= REQUIRED ACTION =
All lines from the one containing "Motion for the" to the final line of the material should be retyped exactly. Nothing else belongs in the response.

= PROVIDED MATERIAL =

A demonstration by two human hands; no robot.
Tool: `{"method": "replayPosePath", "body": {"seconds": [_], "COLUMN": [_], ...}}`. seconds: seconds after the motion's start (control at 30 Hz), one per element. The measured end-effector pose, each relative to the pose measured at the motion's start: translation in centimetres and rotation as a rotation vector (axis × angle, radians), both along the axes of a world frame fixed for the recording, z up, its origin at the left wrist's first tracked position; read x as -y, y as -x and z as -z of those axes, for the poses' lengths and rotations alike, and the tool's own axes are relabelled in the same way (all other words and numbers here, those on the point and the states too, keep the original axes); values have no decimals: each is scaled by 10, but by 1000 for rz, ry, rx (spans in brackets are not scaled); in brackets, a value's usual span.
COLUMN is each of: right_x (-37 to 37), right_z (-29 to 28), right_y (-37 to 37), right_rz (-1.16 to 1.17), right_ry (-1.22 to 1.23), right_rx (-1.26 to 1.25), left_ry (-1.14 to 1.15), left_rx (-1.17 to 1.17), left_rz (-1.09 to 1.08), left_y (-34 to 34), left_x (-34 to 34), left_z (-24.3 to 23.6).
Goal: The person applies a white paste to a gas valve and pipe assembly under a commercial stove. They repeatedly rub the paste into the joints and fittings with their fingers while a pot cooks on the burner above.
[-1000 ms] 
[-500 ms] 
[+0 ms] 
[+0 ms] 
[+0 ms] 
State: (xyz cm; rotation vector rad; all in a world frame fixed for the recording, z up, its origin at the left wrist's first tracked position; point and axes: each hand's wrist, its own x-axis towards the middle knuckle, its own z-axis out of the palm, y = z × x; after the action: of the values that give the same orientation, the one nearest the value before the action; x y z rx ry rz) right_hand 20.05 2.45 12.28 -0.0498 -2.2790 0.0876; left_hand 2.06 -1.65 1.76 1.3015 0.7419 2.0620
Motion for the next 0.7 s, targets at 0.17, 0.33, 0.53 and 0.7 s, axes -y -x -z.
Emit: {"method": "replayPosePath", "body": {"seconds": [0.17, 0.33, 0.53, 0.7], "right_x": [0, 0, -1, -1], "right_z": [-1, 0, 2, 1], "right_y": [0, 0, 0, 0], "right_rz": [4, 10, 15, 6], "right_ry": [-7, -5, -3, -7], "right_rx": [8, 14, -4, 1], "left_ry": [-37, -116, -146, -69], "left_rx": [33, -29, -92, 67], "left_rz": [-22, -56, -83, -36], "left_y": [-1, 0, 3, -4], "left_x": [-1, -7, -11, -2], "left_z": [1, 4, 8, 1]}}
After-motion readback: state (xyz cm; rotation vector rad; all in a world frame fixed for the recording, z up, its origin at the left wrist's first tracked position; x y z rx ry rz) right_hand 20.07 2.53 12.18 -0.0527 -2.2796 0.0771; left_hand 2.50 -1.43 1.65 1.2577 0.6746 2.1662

= YOUR SOLUTION =
Motion for the next 0.7 s, targets at 0.17, 0.33, 0.53 and 0.7 s, axes -y -x -z.
Emit: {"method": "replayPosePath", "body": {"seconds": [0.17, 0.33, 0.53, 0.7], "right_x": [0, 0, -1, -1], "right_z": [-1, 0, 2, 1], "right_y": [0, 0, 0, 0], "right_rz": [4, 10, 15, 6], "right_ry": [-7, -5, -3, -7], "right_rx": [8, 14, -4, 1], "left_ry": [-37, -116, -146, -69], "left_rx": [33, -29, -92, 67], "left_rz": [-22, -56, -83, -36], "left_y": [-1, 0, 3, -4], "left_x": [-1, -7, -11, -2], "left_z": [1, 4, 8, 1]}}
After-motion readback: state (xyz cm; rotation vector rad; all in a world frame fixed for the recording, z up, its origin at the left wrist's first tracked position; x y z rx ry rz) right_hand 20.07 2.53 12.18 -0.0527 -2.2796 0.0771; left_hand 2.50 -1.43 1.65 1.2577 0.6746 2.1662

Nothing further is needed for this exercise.